Does the Queen of Diamonds Refute the Fine-Tuning Argument? (Pt. II)

Yesterday's post featured a response by Casey Luskin to astrophysicist Paul Sutter's rebuttal to the fine-tuning argument for the existence of God.

Luskin wrote that Sutter's argument would, if generalized, destroy science since it could be employed to defeat any scientific theory, and he's right about that, but there's another problem with Sutter's argument. Before I state it, it'd be helpful to repeat what Sutter says about cosmic fine-tuning:
To that line of thinking [cosmic fine-tuning] I [Sutter] have this response. We have but one universe for us to study; it is all we’ve had and all that ever will be. As peculiar as this universe of ours appears, we cannot access or interrogate other possibilities.

We do not know how special or generic this cosmos is, the same way you could not measure the probability of the Queen of Diamonds appearing in your hand if you did not know the contents of the full deck. That stark reality does not rule out divinity or exotic physics, but it also does not demand them. If you wish to believe in either of those, I will not begrudge you.
Sutter is asserting that in order to say whether the fine-tuning of our universe is improbable we have to be able to compare our universe to other universes, but since there are no other universes (that we know of) such a comparison can't be done. His objection is not quite correct, however.

What we can do is ask how much different this existing universe could possibly have been. How much different, for example, could the strength of the gravitational force have been? Or the strong nuclear force?

Given a range of possible force strengths, we can conclude that there must be far more ways that any possible universe would be life-prohibiting than that it be life-permitting, and it's thus far more probable that a life-prohibiting universe exist than that a life-permitting universe exist.

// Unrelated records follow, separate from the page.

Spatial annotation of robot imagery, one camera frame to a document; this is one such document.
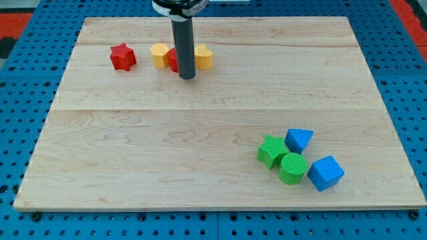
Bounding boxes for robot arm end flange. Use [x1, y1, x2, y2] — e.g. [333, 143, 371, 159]
[151, 0, 209, 22]

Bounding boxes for blue triangle block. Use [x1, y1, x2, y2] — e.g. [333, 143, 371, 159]
[284, 128, 314, 154]

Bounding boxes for yellow heart block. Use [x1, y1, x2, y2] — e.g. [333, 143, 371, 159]
[195, 44, 214, 70]

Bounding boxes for green star block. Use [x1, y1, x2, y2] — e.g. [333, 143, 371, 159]
[256, 135, 290, 169]

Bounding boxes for red round block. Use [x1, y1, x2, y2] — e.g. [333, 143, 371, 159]
[167, 48, 179, 73]

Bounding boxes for yellow hexagon block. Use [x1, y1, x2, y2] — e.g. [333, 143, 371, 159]
[149, 43, 169, 69]

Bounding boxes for green cylinder block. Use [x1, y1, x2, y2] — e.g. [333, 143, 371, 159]
[278, 153, 308, 185]

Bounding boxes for red star block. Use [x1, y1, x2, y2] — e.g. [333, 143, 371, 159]
[110, 43, 137, 71]

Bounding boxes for blue cube block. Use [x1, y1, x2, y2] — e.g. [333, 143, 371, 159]
[307, 155, 345, 191]

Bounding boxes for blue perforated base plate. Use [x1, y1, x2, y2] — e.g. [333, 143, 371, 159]
[1, 0, 426, 239]

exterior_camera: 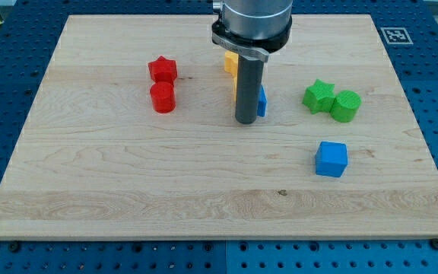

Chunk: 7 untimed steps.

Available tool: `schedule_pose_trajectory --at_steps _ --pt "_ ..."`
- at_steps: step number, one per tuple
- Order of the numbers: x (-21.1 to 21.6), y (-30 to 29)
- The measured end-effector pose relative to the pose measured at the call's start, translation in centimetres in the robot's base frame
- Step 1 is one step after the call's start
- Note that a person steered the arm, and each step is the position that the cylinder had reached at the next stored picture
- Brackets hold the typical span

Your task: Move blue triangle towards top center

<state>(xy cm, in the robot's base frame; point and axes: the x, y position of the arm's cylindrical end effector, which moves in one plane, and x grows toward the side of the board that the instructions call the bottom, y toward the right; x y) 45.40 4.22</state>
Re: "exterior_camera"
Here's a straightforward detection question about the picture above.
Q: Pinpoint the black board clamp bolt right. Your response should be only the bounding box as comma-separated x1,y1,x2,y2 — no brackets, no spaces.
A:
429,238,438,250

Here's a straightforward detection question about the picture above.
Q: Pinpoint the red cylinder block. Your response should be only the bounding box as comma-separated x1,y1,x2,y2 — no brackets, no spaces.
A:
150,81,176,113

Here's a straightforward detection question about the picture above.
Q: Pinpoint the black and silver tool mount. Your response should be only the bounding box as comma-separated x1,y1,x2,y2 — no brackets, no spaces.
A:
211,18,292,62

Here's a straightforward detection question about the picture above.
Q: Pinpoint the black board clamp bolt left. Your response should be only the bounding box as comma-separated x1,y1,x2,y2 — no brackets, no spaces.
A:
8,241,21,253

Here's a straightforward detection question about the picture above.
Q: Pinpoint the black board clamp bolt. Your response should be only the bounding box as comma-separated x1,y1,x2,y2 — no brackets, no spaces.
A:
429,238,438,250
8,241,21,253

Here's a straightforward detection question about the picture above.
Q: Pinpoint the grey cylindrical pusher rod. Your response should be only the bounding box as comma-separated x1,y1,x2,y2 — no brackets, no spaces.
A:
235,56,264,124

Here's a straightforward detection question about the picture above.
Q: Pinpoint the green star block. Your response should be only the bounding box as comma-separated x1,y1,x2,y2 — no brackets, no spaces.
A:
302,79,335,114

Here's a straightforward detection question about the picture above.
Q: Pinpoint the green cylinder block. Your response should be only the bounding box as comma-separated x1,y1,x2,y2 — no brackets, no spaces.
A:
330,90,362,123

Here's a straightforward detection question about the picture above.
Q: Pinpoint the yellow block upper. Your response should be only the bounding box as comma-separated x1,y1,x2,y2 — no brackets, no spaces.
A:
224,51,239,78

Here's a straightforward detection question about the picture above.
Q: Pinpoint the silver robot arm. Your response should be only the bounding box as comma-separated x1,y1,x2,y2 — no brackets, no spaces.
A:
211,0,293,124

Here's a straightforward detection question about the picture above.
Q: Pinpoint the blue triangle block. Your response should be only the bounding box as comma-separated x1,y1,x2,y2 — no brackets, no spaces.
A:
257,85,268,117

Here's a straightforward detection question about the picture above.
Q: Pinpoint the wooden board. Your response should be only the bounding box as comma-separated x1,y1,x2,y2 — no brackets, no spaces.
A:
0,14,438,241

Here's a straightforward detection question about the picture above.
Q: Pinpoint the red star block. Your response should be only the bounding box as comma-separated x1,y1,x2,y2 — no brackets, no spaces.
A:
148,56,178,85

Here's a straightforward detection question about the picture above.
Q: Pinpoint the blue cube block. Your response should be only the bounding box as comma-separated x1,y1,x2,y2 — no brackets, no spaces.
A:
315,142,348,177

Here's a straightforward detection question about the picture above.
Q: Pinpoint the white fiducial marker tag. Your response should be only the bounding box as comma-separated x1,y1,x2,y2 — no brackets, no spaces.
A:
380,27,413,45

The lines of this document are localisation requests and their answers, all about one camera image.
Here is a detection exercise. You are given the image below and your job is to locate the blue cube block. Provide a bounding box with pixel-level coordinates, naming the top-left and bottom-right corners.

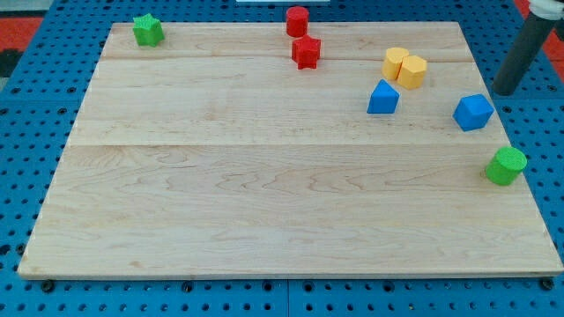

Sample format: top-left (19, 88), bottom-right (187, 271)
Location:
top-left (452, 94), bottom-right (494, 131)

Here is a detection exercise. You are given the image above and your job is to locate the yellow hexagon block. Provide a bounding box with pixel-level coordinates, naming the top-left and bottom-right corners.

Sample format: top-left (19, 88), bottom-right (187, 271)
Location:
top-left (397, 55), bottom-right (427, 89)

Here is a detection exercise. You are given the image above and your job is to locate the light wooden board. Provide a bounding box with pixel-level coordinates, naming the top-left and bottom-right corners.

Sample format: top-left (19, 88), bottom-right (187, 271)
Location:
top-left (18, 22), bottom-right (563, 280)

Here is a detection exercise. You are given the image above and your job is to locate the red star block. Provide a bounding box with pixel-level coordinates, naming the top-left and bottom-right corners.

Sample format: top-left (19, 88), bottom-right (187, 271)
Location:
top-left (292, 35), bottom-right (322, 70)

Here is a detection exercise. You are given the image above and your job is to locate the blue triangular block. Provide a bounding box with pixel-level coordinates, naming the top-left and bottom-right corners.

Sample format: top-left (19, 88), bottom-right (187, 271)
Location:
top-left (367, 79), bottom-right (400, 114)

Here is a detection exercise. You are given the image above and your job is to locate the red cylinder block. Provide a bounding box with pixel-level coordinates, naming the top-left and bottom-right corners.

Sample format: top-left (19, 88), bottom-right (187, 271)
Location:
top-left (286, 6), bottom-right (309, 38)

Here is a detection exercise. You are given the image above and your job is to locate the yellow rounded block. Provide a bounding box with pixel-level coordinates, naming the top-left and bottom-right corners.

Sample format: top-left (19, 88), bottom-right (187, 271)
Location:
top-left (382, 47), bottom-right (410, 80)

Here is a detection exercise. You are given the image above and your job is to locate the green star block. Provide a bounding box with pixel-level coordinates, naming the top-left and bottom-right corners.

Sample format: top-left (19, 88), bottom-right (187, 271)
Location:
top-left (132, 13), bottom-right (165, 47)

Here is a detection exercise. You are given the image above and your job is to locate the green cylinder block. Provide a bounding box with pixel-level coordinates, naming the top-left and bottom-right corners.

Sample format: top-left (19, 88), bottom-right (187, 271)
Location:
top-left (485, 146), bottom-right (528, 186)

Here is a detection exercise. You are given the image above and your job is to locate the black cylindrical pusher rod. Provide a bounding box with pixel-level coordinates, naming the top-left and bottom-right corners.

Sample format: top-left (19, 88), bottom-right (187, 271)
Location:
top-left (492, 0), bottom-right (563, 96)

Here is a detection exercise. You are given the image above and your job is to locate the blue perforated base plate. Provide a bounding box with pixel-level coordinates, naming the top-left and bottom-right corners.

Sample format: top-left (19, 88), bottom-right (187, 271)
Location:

Our universe must be very improbable, and no other universe needs to actually exist in order to draw this conclusion.

Sutter's objection would only work in the case that our universe with its particular set of properties is the only universe that could possibly exist, but why think that? What reason do we have for thinking that any universe other than the one we inhabit is not possible?

Maybe Sutter has an answer to that, but if not, his Queen of Diamonds analogy just doesn't work.